Please filter the listing for the string "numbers" and copy each matching line.

SUPPLIED MATERIAL ::
******************************
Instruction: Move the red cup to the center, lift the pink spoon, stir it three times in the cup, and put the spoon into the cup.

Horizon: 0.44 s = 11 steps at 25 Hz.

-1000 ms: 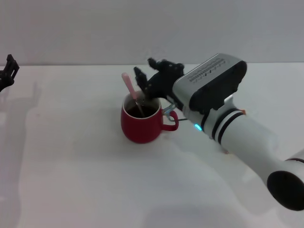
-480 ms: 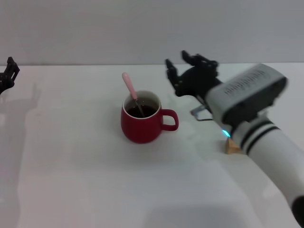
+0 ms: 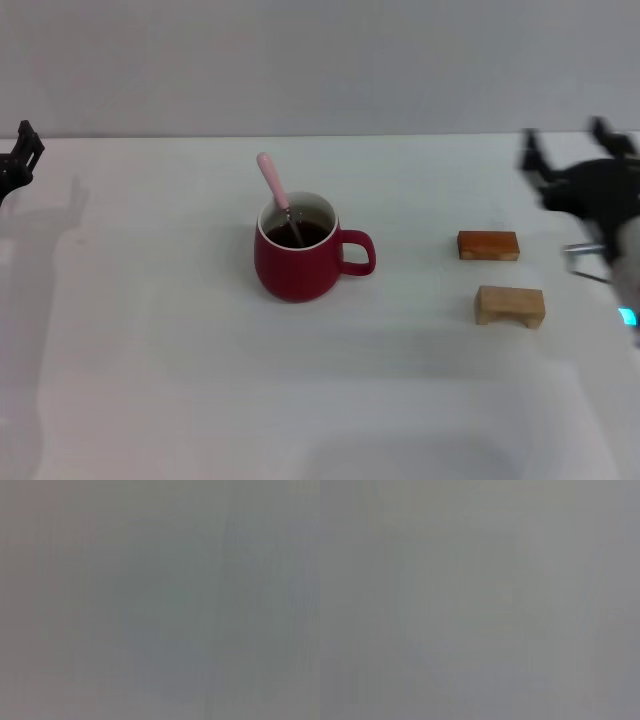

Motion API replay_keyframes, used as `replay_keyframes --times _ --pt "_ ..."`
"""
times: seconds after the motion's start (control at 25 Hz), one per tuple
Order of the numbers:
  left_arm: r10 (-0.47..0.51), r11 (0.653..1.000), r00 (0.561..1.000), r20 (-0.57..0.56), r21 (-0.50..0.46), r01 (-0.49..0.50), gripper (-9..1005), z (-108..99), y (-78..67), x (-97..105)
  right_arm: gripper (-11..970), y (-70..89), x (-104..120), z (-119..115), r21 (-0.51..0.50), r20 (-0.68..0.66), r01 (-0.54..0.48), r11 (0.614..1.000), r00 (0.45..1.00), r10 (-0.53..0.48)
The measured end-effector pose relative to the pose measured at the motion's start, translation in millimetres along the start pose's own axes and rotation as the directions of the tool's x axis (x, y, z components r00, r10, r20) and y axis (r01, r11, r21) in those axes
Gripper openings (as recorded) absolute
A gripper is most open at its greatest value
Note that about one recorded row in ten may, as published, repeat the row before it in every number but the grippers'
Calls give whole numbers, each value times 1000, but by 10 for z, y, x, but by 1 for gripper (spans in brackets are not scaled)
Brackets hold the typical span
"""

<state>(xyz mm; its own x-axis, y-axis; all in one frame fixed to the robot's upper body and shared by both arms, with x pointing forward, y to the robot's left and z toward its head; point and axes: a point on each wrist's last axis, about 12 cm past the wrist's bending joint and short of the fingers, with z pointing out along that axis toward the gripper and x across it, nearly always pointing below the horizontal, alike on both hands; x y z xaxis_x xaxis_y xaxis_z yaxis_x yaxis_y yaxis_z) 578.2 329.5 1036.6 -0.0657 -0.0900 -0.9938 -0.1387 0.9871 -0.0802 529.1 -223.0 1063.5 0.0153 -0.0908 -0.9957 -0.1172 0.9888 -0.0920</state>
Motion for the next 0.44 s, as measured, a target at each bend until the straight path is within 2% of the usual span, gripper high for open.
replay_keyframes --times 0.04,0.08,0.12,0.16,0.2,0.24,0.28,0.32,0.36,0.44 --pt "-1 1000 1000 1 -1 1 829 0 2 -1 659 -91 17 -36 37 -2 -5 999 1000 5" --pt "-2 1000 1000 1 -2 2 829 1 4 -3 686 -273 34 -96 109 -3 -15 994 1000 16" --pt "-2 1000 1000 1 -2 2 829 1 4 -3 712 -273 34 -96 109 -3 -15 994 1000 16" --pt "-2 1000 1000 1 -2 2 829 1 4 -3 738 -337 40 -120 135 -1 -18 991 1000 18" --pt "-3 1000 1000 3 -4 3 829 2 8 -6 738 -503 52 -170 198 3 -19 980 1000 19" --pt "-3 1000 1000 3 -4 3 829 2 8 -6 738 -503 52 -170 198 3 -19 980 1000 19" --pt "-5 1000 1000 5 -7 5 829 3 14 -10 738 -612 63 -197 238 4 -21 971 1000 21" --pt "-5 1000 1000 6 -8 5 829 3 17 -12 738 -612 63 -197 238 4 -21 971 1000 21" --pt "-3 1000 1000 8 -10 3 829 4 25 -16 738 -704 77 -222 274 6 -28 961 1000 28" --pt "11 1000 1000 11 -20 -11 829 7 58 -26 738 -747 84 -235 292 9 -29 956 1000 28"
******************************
SOLUTION FOR THIS TASK ::
Order of the numbers:
Calls give whole numbers, each value times 1000, but by 10 for z, y, x, but by 1 for gripper (spans in brackets are not scaled)

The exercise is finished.